Obwohl es klar ins öffentliche Bewusstsein gerückt wurde, zeichnet aber niemand bis heute dafür verantwortlich. Die Steine waren eben auf einmal da, wie von Geister- oder Götterhand erschaffen. Ihre markanteste Aussage lautet, dass die Weltbevölkerung dauerhaft auf unter 500 Millionen gehalten werden, also noch nicht mal jeder zehnte heutige Bewohner übrig bleiben soll. Sarkastischer geht es wohl kaum. Da steht ein riesiges preisintensives Monument, was scheinbar von niemanden errichtet wurde, an dem sich aber auch niemand wirklich stört, obwohl es nicht weniger als die Auslöschung von 90 % der Weltbevölkerung propagiert. Das müßte doch schnellstens abgerissen werden, oder?!
Es sollte über eine Kehrtwende nachgesonnen werden, und zwar eine, die an den Wurzeln ansetzt. Hier kommt wieder die Ausgangssituation ins Spiel. Woraus schöpfen die „außerirdischen Götter“ ihre Macht über die Menschheit? Aus ihrer grenzenlosen Überlegenheit im zivilisatorischen Sinne und ihre Fähigkeit die Menschen energiezumelken.
Für beides gibt es Ansätze, das Sklavenjoch abzuschütteln oder vielleicht besser sogar, mit willigen Göttern gemeinsam, eine blühende Erde zu verwirklichen.
Der zivilisatorische, vor allem naturwissenschaftlich-technische und waffentechnische Vorsprung einer hochstehenden Zivilisation gegenüber einer darunter stehenden verengt sich von allein, Voraussetzung ist, dass sie in Kontakt zueinander stehen, sich nicht kriegerisch bekämpfen und die nachzuholende Zivilisation im Niveau seiner Bevölkerung stetig zulegt. Also rein fortpflanzungstechnisch sollte die Entwicklung gemäß Nietzsches Spruch gehen “…nicht fort, sondern hinauf sollt ihr euch pflanzen…“ Unter dieser Voraussetzung, die natürlich umgesetzt sein will, mit vielen Einzelmaßnahmen, wächst und gedeiht die Menschheit ins Unermessliche. Laßt es uns anpacken. Der machbaren Realisierung der vielen erforderlichen Einzelschritte dafür, soll wegen seiner immensen Wichtigkeit, ein umfassendes Folgekapitel gewidmet sein.
Was die Möglichkeit angeht, den Menschen Lebenskraft abzuziehen, diese also zu melken, gibt es sehr wirkungsvolle Abwehrmechanismen. Der einfachste Weg ist vom Prinzip her, nur solche feinstoffliche Energien zu erzeugen, die mit positiver Ausstrahlung verbunden sind, wie Freude, Zuversicht, Anteilnahme, Hilfsbereitschaft, Liebe usw. Dieser Art höherstimmender Energien können nicht gegen seinen Aussender eingesetzt werden, sondern kommen nur im positiven Sinne zurück. Da es nicht leicht ist, sich durchgehend hochschwingend positiv zu stimulieren, sollten dafür im Weiteren auch einige konkrete Anweisungen und Ratschläge gegeben sein.
Wie wir sehen, wäre es mit den Außerirdischen (Göttern), die vielfach überhaupt nicht unter uns weilen, prinzipiell denkbar, auskömmliche Regularien zu finden und das erst recht, wenn es gelingt, mit einigen der wohlgesonnenen Außerirdischen ein erträgliches Miteinander im Sinne der Alleinen, allumfassend liebenden, absoluten Göttlichkeit zu führen.
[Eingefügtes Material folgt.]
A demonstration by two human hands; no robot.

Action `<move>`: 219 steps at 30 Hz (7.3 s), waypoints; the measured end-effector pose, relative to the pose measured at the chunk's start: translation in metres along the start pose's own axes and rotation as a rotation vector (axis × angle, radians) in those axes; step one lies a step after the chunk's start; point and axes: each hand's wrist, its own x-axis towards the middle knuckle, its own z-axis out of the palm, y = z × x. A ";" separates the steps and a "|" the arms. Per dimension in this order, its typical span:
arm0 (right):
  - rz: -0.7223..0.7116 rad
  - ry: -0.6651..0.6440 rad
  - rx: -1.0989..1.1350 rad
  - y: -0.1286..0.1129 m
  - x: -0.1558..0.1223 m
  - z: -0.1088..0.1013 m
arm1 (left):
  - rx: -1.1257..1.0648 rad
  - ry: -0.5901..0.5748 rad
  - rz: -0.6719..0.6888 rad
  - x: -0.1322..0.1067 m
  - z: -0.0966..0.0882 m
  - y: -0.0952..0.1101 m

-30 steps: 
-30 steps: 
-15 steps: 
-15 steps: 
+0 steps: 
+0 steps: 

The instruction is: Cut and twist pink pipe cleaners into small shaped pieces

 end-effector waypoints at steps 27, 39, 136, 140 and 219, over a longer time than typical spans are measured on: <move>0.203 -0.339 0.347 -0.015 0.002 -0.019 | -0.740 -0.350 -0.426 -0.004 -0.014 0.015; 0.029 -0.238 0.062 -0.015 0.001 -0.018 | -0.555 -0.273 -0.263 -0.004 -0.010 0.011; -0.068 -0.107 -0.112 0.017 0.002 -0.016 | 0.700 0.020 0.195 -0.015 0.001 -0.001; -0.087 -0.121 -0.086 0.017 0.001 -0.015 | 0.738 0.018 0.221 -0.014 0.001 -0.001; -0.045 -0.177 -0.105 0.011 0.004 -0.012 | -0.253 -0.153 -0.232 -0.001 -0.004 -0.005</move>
Am problematischsten stellt sich der Spaltpilz in der Menschheit dar, der im Wahn als auserwähltes Volk zu gelten, alle Bereiche menschlichen Lebens durchsetzt und zersetzt, falls sie nicht in seinem Sinne organisiert sind. Oft ist er jedoch noch nicht einmal fähig, sinnvolle Organisation anzubieten, sondern nur die völkerzerstörerischen Maßnahmen sind das Ziel. Letztendlich alles das zu zerstören, was nicht oder schwer zu beherrschen ist, ist die treibende Kraft. Das Endresultat dieser völkerzersetzenden Unterjochung wird, so keine Abhilfe kommt, sein, dass die Erde mit der gesamten Menschheit zu einem Jammertal verkommt. Das trifft auch die Verursacher. Ein degeneriertes Affengeschlecht könnte mal wieder das Überbleibsel werden
Der Mechanismus ist vergleichbar mit der Existenz pathologischer Viren, welche einen Körper befallen, sich ausbreiten und schließlich die Oberhand gegenüber allen Abwehrkräften erlangen. Der Körper ist vollständig besetzt und verfällt in dieser Schwäche bis zum Siechtum und letztendlich dem Tod, mit der Konsequenz, dass auch für diese Viren im ehemaligen Wirtsorganismus keine Lebensgrundlage mehr besteht.
Aus unserer Verantwortung zum Überleben ist klar, dass wir es in Bezug auf die Menschheit niemals so weit kommen lassen dürfen. Und aus dem normalen menschlichen Wesen und Empfinden heraus möchte das letztendlich auch niemand, noch nicht einmal die Zersetzer, wenn sie ehrlich zu sich selbst sind.
Hier liegt vielleicht eine Chance, dass die Mehrheit dieser Gruppe, nämlich ihre „kleinen Leute“ irgendwie einlenken, ihre Wahnvorstellungen hinter sich lassen, der Natur Raum schenken und das Miteinander beim Aufbau einer paradiesischen Welt suchen.

(Anmerkung: Hier endeten die vorgefundenen Notizen. Lediglich eine Seite mit unsystematisch zusammengestellten Stichworten war noch vorhanden. Diese sollen noch im Weiteren wiedergegeben sein, wobei der Autor anstrebt, diese gemeinsam mit Ihnen, werte Leserschaft, weiter zu thematisieren und mit Leben zu erfüllen.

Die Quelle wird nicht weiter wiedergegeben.